Hezbollah chief Naim Qassem said the group would not allow itself to be disarmed on Saturday as he addressed supporters marking one year since the killing by Israel of his predecessor Hassan Nasrallah.

The charismatic leader was killed in an Israeli air strike on the southern suburbs of Beirut on September 27, 2024.

"We will never abandon our weapons, nor will we relinquish them," Qassem told the tens of thousands of supporters gathered at the tomb of the former chief on Saturday.

"We are ready for martyrdom," he added.

Waving the group's yellow banner as well as Lebanese, Palestinian and Iranian flags, Hezbollah supporters gathered at the mausoleum, near Beirut airport, chanting "death to America, death to Israel" while partisan and religious songs blared from loudspeakers, an AFP journalist reported.

Iranian security chief Ali Larijani was in attendance. Tehran is a key supporter of Hezbollah.

Hezbollah is commemorating the killings of Nasrallah and second-in-command Hashem Safieddine in a series of events which began on Thursday with the projection of their images onto the iconic Raouche rock in Beirut, despite government opposition and the party's lack of official authorisation.

That opposition in turn drew criticism of the government from Hezbollah supporters.

In a statement on Saturday, Lebanese President Joseph Aoun expressed his hope that "this painful anniversary will serve as a rallying point, reinforcing the belief that Lebanon's salvation lies in having one unified state, one army and constitutional institutions that protect sovereignty and uphold dignity".
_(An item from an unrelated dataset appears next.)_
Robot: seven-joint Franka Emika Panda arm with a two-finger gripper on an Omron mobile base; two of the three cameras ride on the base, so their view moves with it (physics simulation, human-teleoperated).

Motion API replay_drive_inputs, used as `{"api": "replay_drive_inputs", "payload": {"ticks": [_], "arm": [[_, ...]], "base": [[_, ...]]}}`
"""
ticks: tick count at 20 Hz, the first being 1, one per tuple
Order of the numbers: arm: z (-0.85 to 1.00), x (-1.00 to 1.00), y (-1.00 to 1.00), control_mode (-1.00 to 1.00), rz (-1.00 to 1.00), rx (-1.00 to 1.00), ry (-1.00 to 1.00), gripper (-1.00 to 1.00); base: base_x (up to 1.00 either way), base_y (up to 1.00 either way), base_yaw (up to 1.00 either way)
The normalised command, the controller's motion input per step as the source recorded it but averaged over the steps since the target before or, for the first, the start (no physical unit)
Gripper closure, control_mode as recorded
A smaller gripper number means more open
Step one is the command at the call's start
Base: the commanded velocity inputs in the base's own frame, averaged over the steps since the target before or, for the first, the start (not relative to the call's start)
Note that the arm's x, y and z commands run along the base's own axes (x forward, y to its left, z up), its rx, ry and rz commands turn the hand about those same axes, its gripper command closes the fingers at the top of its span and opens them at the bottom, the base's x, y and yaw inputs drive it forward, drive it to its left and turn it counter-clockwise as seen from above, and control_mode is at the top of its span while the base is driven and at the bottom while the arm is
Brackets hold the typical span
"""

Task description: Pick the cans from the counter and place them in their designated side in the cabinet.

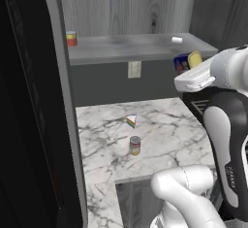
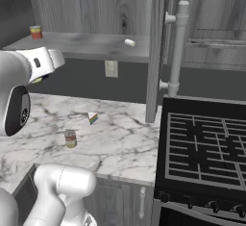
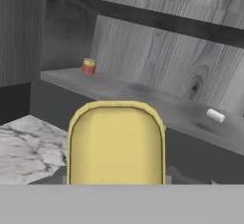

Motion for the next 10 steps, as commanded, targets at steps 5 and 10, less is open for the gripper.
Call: {"api": "replay_drive_inputs", "payload": {"ticks": [5,10], "arm": [[0.02,0.23,0.1,-1.0,0.01,0.01,-0.01,1.0],[0.01,0.25,0.13,-1.0,0.02,0.0,-0.03,1.0]], "base": [[0.0,0.0,0.0],[0.0,0.0,0.0]]}}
Despite a November ceasefire that ended over a year of hostilities between Hezbollah and Israel, the latter has kept up regular strikes on Lebanon and still has troops positioned at five border points inside Lebanon.

Hezbollah is under intense pressure to hand over its weapons, with the Lebanese army having drawn up a plan to disarm it, beginning in the south.

Lebanon itself is under pressure from the United States and ongoing Israeli strikes.

Israeli Prime Minister Benjamin Netanyahu praised Lebanon's efforts towards disarming Hezbollah from the United Nations General Assembly on Friday, but said he needed "more than words".